Hace
unas semanas decidí volver a leer “Doña Bárbara”, aquella novela del venezolano
Rómulo Gallegos considerada una de las grandes obras del regionalismo
latinoamericano. Y como la relectura es un ejercicio de reconocimiento de la
maduración intelectual, sus páginas me abrieron nuevos mundos que aquel primer
encuentro con la obra me había negado.
Intenté
olvidarme de esa Doña de mirada fría que interpretó María Felix en 1943. Esa
ceja levemente alzada que no daba mucho lugar al derecho de la duda.

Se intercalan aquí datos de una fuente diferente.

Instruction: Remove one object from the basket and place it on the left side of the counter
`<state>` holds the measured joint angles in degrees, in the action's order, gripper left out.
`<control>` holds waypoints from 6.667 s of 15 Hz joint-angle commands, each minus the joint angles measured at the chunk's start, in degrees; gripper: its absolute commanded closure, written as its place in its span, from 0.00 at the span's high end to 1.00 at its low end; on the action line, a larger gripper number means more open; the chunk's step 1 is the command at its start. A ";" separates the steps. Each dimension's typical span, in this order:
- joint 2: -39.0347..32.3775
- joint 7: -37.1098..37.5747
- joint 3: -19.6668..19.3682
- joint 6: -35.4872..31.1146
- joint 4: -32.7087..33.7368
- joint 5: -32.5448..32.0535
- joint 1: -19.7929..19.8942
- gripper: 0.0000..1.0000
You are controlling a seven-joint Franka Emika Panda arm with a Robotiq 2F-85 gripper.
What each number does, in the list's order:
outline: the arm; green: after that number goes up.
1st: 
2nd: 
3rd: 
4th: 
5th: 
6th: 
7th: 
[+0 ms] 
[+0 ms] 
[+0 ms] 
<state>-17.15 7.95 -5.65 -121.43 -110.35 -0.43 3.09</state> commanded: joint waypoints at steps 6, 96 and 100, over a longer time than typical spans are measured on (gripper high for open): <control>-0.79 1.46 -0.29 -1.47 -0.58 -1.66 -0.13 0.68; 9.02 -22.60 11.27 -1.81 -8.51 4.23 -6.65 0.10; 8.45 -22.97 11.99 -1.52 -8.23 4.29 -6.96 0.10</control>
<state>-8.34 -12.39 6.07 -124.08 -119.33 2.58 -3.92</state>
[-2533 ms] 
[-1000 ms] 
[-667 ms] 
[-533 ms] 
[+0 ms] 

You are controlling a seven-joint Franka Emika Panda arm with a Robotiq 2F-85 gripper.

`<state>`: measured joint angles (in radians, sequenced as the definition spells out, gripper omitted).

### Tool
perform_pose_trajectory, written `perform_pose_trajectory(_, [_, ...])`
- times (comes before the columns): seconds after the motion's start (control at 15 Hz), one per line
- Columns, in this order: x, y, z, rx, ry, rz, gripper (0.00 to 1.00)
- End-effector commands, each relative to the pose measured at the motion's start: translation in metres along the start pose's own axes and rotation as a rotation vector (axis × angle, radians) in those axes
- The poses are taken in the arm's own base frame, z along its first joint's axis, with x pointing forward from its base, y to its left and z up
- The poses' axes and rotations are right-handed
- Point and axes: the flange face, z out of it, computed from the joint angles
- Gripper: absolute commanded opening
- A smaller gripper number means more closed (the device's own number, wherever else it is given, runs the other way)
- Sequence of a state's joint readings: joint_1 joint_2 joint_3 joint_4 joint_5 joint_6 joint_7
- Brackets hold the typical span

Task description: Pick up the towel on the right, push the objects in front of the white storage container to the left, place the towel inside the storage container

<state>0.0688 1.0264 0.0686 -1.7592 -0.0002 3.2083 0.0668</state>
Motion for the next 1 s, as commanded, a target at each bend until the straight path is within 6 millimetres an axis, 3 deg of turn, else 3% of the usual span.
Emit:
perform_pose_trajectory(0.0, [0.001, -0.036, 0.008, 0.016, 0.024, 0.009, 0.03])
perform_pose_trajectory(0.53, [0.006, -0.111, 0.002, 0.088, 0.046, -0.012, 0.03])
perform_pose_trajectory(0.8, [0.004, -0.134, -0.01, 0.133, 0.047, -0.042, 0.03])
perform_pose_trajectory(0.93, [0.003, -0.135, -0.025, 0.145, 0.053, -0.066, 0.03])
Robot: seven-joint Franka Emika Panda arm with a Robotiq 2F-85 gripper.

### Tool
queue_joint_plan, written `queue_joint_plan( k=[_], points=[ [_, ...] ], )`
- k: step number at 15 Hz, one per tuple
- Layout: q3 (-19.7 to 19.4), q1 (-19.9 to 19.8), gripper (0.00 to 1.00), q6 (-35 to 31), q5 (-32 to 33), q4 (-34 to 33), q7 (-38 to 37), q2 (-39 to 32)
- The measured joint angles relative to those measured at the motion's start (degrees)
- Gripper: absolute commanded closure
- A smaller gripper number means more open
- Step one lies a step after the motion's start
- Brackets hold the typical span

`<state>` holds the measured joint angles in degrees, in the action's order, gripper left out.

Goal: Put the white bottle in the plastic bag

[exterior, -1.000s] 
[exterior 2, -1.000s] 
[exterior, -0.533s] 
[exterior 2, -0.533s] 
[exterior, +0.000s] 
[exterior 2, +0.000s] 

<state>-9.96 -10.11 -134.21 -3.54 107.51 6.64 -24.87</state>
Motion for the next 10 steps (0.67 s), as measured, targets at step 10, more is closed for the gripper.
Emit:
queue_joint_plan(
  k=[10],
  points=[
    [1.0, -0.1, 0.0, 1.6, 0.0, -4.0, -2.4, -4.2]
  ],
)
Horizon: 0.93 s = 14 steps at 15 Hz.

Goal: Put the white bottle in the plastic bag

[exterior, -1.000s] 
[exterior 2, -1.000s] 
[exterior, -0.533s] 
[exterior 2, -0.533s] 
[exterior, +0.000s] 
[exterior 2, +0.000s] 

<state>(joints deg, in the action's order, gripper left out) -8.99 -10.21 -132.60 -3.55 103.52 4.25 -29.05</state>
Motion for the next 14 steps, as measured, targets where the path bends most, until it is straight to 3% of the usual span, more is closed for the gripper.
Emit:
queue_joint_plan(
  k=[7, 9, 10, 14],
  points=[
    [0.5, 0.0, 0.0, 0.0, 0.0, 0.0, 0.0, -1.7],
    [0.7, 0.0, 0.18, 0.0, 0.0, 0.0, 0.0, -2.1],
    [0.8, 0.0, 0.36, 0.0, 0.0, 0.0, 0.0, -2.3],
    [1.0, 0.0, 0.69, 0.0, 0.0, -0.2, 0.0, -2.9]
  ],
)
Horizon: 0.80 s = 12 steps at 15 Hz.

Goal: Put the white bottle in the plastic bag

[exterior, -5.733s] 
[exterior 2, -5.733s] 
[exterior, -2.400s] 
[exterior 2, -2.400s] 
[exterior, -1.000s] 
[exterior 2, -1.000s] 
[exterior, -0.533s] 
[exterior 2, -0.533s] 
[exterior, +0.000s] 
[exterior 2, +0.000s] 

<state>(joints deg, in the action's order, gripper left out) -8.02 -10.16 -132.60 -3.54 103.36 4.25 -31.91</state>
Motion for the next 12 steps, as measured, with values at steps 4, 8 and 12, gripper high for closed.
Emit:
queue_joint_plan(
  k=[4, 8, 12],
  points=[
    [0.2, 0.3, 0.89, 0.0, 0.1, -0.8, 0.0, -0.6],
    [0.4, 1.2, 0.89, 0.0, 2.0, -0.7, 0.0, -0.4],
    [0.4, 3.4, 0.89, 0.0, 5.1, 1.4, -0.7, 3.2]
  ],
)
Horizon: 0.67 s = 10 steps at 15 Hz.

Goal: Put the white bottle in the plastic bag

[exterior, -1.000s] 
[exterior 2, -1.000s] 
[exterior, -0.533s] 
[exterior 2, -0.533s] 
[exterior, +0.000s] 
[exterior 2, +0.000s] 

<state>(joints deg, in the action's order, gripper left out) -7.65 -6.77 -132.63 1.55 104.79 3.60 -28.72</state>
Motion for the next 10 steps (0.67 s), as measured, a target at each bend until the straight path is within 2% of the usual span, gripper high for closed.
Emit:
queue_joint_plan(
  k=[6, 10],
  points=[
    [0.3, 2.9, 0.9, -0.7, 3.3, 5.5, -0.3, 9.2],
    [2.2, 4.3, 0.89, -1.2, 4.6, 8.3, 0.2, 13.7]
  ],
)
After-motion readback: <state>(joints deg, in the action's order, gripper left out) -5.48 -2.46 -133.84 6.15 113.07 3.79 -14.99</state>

Y pensé en
esa niña que encontró su destino atroz una tarde en la selva amazónica, “más
allá del Cunaviche, más allá del Cinaruco, más allá del Meta”. “De más lejos
que más nunca” había llegado en un bongo a hacerse cargo del peso que
significaba su vida entera.
¿Qué
habrá significado ser una Doña Bárbara en un mundo con tantos Santos Luzardos?
Hombres civilizados que buscaban transformar todo a su alrededor. ¿Qué
oportunidad de redención pudo haber tenido esa mujer? ¿Cómo? Si ante cada una
de sus acciones, su creador se apresuraba a aclarar que lo hacía “como lo haría
un hombre”. El pecado de esa devoradora de hombres fue haber nacido en una
época que despreciaba a los hijos de esta tierra. Y más aún, a las hijas de
esta tierra. No se trata acá de condonar las culpas por sus múltiples crímenes.
Pero algo en esas palabras, en esas actitudes, en esas emociones, despiertan mi
clemencia. Había perdido a su joven amor, un amor puro y sano que le impedía
ver los horrores de este mundo, había intentado ser vendida por su padre a un
turco leproso para que formara parte de su propio lupanar y, finalmente,
violada y golpeada hasta tal punto de ser dejada al borde de la muerte.
Hay
mucho del determinismo naturalista en la obra de Gallegos. No hay lugar para la
salvación de un alma atormentada como la de Doña Bárbara; tanto es así que ella
misma, cuando ve por primera vez los ojos de ese civilizado Santos Luzardo,
puede ver en ellos su propio fin.
Y en ese
final abierto y casi anunciado, no puedo evitar imaginármela yéndose ligerita
de equipaje, con la certeza de que su paso por la vida la había convertido en
una mujer mitad demonio, mitad leyenda. Una mujer que jamás morirá, porque
vivirá en cada trozo de tierra de esta indómita Latinoamérica.